▸ EXERCISE DETAILS: Without including any pictures, return the records below exactly as written.

▸ RECORDS SUPPLIED:
————————

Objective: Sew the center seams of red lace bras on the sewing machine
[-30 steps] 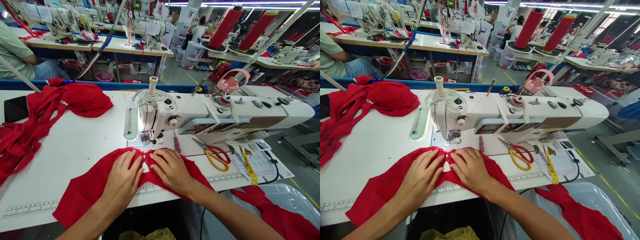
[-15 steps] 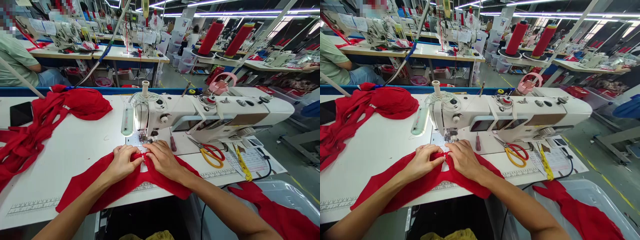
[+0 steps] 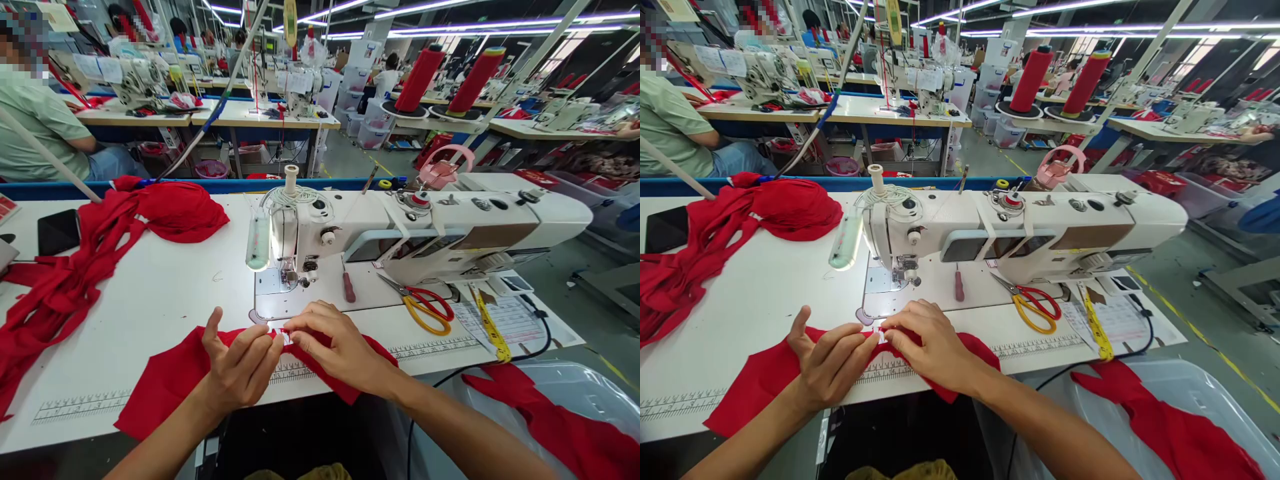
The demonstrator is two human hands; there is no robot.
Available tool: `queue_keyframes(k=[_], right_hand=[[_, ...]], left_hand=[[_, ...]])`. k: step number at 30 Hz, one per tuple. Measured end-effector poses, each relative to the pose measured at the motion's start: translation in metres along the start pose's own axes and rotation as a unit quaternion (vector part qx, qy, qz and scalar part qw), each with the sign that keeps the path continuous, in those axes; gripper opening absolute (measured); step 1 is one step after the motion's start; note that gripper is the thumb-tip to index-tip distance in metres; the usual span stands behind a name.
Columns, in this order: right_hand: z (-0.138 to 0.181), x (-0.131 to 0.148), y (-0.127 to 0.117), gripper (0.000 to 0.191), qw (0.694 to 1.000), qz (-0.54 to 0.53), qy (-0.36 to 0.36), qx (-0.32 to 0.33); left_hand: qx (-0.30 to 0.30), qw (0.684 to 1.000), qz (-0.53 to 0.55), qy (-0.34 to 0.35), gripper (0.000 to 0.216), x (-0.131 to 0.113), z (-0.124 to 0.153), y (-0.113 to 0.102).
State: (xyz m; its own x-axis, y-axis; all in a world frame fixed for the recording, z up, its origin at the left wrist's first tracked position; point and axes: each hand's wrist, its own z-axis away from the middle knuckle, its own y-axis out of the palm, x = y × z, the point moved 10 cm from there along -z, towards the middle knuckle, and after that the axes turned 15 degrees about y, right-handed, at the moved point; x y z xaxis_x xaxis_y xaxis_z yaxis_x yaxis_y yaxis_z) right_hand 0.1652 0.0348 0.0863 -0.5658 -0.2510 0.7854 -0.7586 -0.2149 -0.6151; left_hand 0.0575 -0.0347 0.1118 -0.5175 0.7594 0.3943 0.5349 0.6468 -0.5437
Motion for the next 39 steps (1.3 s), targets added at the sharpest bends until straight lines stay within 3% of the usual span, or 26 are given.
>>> queue_keyframes(k=[7, 12, 17, 19, 24, 29, 31, 33, 35, 37, 39], right_hand=[[-0.003, -0.005, 0.006, 0.008, 0.997, 0.007, 0.071, 0.018], [-0.008, -0.028, 0.024, 0.007, 0.969, -0.093, 0.192, 0.126], [-0.009, -0.034, 0.032, 0.008, 0.958, -0.092, 0.216, 0.164], [-0.010, -0.029, 0.032, 0.009, 0.969, -0.061, 0.187, 0.152], [-0.008, 0.000, 0.022, 0.016, 0.996, 0.024, 0.039, 0.077], [0.009, 0.016, 0.010, 0.013, 0.992, -0.064, -0.045, 0.098], [0.016, 0.012, -0.006, 0.011, 0.995, -0.082, -0.046, 0.018], [0.029, 0.008, -0.018, 0.009, 0.993, -0.001, -0.056, -0.100], [0.046, 0.014, -0.008, 0.022, 0.970, 0.147, -0.102, -0.163], [0.060, 0.017, 0.012, 0.030, 0.939, 0.260, -0.151, -0.166], [0.068, 0.016, 0.025, 0.030, 0.931, 0.292, -0.168, -0.143]], left_hand=[[-0.004, 1.000, -0.010, 0.006, 0.019, -0.004, 0.003, 0.001], [-0.008, 0.999, -0.021, 0.023, 0.021, -0.008, 0.002, 0.000], [-0.011, 0.999, -0.020, 0.024, 0.018, -0.008, 0.001, 0.001], [-0.009, 1.000, -0.016, 0.016, 0.020, -0.005, 0.001, 0.002], [-0.008, 1.000, 0.008, -0.018, 0.016, 0.002, 0.008, 0.007], [-0.010, 0.996, 0.028, -0.090, 0.011, 0.017, 0.018, 0.014], [-0.002, 0.990, 0.045, -0.135, 0.013, 0.027, 0.022, 0.019], [0.041, 0.977, 0.082, -0.192, 0.014, 0.040, 0.027, 0.032], [0.104, 0.959, 0.104, -0.241, 0.010, 0.051, 0.034, 0.046], [0.144, 0.952, 0.053, -0.263, 0.006, 0.059, 0.037, 0.048], [0.131, 0.960, -0.014, -0.248, 0.019, 0.059, 0.032, 0.037]])
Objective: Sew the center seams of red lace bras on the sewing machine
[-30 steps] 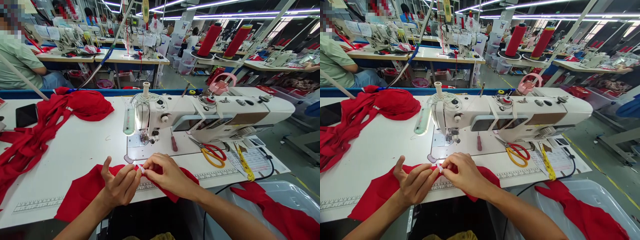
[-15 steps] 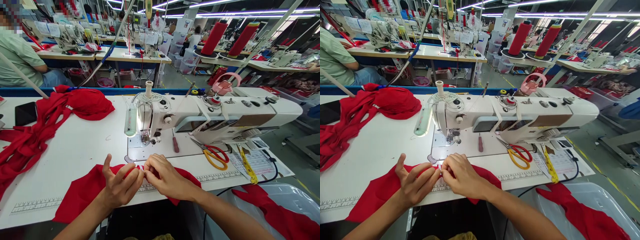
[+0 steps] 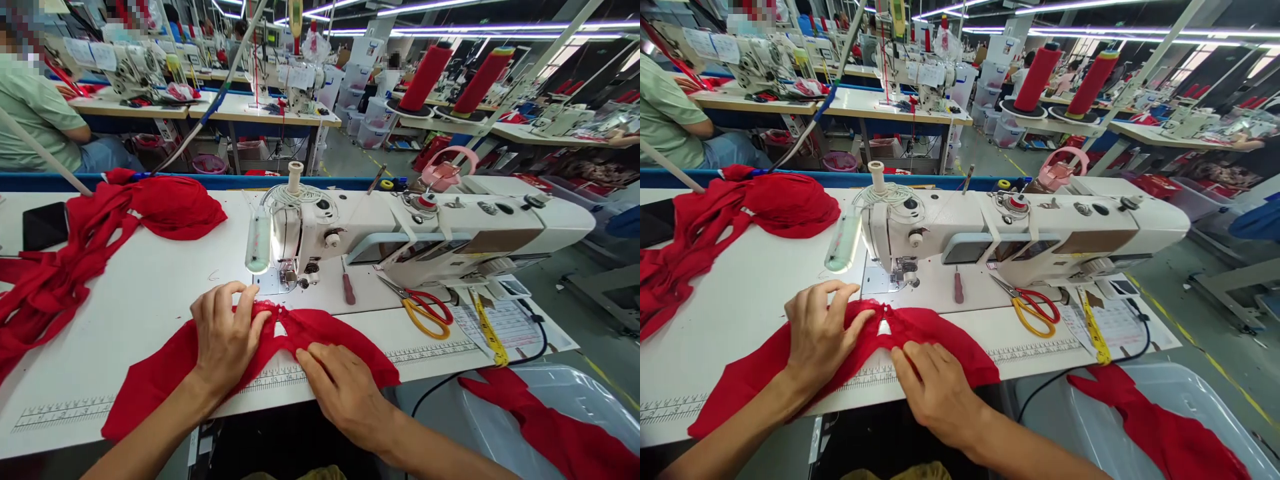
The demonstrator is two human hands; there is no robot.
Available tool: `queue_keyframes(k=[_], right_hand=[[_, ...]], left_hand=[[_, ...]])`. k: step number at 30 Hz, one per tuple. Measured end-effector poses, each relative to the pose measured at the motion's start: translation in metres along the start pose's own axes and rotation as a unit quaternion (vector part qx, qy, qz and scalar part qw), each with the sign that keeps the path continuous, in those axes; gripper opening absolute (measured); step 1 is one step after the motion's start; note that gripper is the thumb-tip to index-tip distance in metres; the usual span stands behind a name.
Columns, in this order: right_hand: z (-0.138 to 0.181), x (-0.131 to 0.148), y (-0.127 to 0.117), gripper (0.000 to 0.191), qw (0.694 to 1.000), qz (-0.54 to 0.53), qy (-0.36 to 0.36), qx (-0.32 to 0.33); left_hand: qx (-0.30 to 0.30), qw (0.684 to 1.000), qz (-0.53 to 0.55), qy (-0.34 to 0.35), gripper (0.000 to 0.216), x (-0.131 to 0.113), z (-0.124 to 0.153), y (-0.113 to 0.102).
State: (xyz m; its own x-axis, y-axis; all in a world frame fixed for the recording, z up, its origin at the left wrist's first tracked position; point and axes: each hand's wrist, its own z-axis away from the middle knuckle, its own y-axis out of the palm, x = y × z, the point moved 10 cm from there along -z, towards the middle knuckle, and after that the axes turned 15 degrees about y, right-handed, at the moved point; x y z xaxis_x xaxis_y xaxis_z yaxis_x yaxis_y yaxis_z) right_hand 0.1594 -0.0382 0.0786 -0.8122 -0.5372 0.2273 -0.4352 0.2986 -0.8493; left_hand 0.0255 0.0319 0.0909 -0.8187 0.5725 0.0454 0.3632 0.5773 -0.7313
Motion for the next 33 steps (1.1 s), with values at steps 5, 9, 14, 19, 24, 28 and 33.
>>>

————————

▸ SOLUTION BELOW:
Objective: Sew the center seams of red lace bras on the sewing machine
[-30 steps] 
[-15 steps] 
[+0 steps] 
The demonstrator is two human hands; there is no robot.
Available tool: `queue_keyframes(k=[_], right_hand=[[_, ...]], left_hand=[[_, ...]])`. k: step number at 30 Hz, one per tuple. Measured end-effector poses, each relative to the pose measured at the motion's start: translation in metres along the start pose's own axes and rotation as a unit quaternion (vector part qx, qy, qz and scalar part qw), each with the sign that keeps the path continuous, in those axes; gripper opening absolute (measured); step 1 is one step after the motion's start; note that gripper is the thumb-tip to index-tip distance in metres; the usual span stands behind a name.
Columns, in this order: right_hand: z (-0.138 to 0.181), x (-0.131 to 0.148), y (-0.127 to 0.117), gripper (0.000 to 0.191), qw (0.694 to 1.000), qz (-0.54 to 0.53), qy (-0.36 to 0.36), qx (-0.32 to 0.33); left_hand: qx (-0.30 to 0.30), qw (0.684 to 1.000), qz (-0.53 to 0.55), qy (-0.34 to 0.35), gripper (0.000 to 0.216), x (-0.131 to 0.113), z (-0.124 to 0.153), y (-0.113 to 0.102).
State: (xyz m; its own x-axis, y-axis; all in a world frame fixed for the recording, z up, its origin at the left wrist's first tracked position; point and axes: each hand's wrist, its own z-axis away from the middle knuckle, its own y-axis out of the palm, x = y × z, the point moved 10 cm from there along -z, towards the middle knuckle, and after that the axes turned 15 degrees about y, right-handed, at the moved point; x y z xaxis_x xaxis_y xaxis_z yaxis_x yaxis_y yaxis_z) right_hand 0.1652 0.0348 0.0863 -0.5658 -0.2510 0.7854 -0.7586 -0.2149 -0.6151; left_hand 0.0575 -0.0347 0.1118 -0.5175 0.7594 0.3943 0.5349 0.6468 -0.5437
Motion for the next 39 steps (1.3 s), targets added at the sharpest bends until straight lines stay within 3% of the usual span, or 26 are given.
>>> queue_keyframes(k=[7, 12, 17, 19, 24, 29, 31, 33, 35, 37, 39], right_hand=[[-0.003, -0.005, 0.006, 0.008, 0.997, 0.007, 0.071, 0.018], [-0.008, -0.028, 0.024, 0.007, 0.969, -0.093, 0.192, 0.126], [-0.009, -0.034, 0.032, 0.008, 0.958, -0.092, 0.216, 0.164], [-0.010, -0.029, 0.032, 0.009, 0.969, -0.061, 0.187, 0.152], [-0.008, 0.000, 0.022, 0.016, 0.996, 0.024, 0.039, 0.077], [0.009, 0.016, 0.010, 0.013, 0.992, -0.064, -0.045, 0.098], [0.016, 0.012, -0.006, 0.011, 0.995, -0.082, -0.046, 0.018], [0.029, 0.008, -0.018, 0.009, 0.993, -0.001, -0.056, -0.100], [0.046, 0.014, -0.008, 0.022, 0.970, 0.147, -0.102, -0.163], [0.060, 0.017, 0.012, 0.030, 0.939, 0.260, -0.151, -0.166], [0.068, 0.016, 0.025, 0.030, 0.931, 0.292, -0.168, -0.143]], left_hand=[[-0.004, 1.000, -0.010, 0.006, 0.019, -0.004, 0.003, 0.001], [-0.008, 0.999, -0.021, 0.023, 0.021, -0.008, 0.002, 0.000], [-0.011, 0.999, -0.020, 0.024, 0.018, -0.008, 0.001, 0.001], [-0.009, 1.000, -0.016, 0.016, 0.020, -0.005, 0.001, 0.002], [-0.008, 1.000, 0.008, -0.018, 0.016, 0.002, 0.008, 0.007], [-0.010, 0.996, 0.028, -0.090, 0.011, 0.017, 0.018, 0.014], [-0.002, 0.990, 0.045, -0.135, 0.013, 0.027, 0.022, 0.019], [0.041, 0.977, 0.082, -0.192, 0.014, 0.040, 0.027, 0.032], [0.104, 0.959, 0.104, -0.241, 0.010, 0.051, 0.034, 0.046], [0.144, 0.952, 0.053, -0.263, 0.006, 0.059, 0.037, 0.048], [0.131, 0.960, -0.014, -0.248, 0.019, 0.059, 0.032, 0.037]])
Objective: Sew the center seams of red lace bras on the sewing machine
[-30 steps] 
[-15 steps] 
[+0 steps] 
The demonstrator is two human hands; there is no robot.
Available tool: `queue_keyframes(k=[_], right_hand=[[_, ...]], left_hand=[[_, ...]])`. k: step number at 30 Hz, one per tuple. Measured end-effector poses, each relative to the pose measured at the motion's start: translation in metres along the start pose's own axes and rotation as a unit quaternion (vector part qx, qy, qz and scalar part qw), each with the sign that keeps the path continuous, in those axes; gripper opening absolute (measured); step 1 is one step after the motion's start; note that gripper is the thumb-tip to index-tip distance in metres; the usual span stands behind a name.
Columns, in this order: right_hand: z (-0.138 to 0.181), x (-0.131 to 0.148), y (-0.127 to 0.117), gripper (0.000 to 0.191), qw (0.694 to 1.000), qz (-0.54 to 0.53), qy (-0.36 to 0.36), qx (-0.32 to 0.33); left_hand: qx (-0.30 to 0.30), qw (0.684 to 1.000), qz (-0.53 to 0.55), qy (-0.34 to 0.35), gripper (0.000 to 0.216), x (-0.131 to 0.113), z (-0.124 to 0.153), y (-0.113 to 0.102).
State: (xyz m; its own x-axis, y-axis; all in a world frame fixed for the recording, z up, its origin at the left wrist's first tracked position; point and axes: each hand's wrist, its own z-axis away from the middle knuckle, its own y-axis out of the palm, x = y × z, the point moved 10 cm from there along -z, towards the middle knuckle, and after that the axes turned 15 degrees about y, right-handed, at the moved point; x y z xaxis_x xaxis_y xaxis_z yaxis_x yaxis_y yaxis_z) right_hand 0.1594 -0.0382 0.0786 -0.8122 -0.5372 0.2273 -0.4352 0.2986 -0.8493; left_hand 0.0255 0.0319 0.0909 -0.8187 0.5725 0.0454 0.3632 0.5773 -0.7313
Motion for the next 33 steps (1.1 s), with values at steps 5, 9, 14, 19, 24, 28 and 33.
>>>

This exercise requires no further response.